Friday, September 25, 2009

The Problem of Racism in Florida

I'm doing my research paper on racism in Florida. One of my primary sources is Marjory Stoneman Douglas' book The Everglades: River of Glass. From the earliest times, Native Americans faced discrimination. From the 1490's to the 1700's, Native Americans had been misunderstood as savages. They were subject to being forced into "slavery, torture,hard work, homesickness and disease, thousands after thousands of men,women, chiefs, children priests, fishermen, warriors, had been blotted
out" (Douglas 92). During the 1492, Columbus discovered Florida and claimed it for Spain. Little did the Spanish know how difficult living there would be. The Spanish assumed that Florida would be lush and beautiful. Douglas explains how the beauty of Florida was demonized as Ferdinand and Isabella's men grew disgusted with their indigenous neighbors. The Native Americans received little respect partly because the iron fist of King Ferdinand and Queen Isabella's radical form of Catholicism did not tolerate anything considered "un-Catholic" or polytheist. There was many reasons pertaining to the problem of religious differences during the late 1490s and early 1500s. One of which, was the indoctrination and propaganda that Ferdinand and Isabella's Spain was considered to be superior in education, culture, beauty and civility.

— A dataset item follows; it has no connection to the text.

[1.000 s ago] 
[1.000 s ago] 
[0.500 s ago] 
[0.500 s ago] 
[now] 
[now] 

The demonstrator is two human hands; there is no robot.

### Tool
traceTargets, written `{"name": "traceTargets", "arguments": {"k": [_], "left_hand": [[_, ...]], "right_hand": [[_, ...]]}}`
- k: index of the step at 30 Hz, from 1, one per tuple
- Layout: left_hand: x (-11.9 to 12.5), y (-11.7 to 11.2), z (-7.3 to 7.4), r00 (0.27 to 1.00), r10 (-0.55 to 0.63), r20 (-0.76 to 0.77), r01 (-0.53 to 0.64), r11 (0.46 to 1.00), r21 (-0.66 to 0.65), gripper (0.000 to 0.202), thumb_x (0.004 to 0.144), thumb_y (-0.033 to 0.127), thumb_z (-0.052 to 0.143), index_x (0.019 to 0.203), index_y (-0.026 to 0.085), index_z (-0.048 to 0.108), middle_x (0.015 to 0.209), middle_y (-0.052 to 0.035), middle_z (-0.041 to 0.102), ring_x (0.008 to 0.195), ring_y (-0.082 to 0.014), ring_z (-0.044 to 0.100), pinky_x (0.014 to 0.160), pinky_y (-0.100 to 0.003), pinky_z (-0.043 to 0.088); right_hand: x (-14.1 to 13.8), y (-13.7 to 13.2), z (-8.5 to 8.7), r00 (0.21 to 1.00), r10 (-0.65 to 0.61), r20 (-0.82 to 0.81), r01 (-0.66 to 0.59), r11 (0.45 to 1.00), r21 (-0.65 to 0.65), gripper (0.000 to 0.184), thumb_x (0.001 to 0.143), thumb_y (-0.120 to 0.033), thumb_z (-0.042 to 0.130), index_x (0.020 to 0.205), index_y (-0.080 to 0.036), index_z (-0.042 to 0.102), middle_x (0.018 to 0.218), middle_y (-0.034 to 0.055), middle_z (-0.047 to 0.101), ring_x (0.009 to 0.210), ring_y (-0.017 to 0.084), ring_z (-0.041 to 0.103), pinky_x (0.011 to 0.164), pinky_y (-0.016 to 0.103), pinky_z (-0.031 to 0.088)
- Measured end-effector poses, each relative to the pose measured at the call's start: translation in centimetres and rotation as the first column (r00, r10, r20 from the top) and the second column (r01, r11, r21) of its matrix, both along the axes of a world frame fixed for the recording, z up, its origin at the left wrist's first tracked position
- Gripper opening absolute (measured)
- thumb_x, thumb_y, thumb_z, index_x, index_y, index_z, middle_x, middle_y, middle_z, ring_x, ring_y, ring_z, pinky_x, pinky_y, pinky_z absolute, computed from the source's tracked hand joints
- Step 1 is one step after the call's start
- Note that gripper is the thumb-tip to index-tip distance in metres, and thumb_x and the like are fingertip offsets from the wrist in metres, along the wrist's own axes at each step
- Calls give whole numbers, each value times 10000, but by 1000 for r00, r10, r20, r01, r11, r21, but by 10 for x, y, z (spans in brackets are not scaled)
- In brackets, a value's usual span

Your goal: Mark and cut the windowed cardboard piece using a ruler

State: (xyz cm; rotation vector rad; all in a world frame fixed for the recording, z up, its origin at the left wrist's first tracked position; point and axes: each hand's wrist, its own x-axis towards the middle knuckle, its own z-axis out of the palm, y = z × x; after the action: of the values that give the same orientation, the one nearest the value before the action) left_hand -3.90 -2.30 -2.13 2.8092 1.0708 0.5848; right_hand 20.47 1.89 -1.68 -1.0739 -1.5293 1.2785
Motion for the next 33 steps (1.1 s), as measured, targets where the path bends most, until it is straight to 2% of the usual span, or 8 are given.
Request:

I chose this source primarily because it gave me direct knowledge on why the Native Americans were mistreated and for my understanding of how a difficult life the Natives had under domination by extremism. The source tells me that the Native Americans of Florida were not given a chance to show their humanity under Ferdinand's rule. Rather, they were treated below the quality of dogs because of their appearance, matrilineal views, polytheism, and open society. Douglas also points out how warped the "civilized" the followers of Ferdinand viewed Catholicism during the mid 1500s because of their efforts to convert, humanize, and change ancient, harmonious Florida tribes such as the Timucuan tribes. As a lack of cultural understanding increased, so did the problem of slavery and authoritarianism. Native Americans were degraded as inhuman and were given the worst kind of cruelty at the time. The Native Americans "died too readily, unable to bear the unremitting toil, the lash,
the starvation, the overcrowding, the disease, but most of all
slavery" (Douglas 91). Douglas shows that racism was not just caused by disgust, disrespect or fear during the time the Spanish ruled. The reason was because of a radical doctrine related to superiority the King of Spain enforced from the 16th Century to the 18th Century which gave rise to tyranny and slavery, rather than peace and negotiation.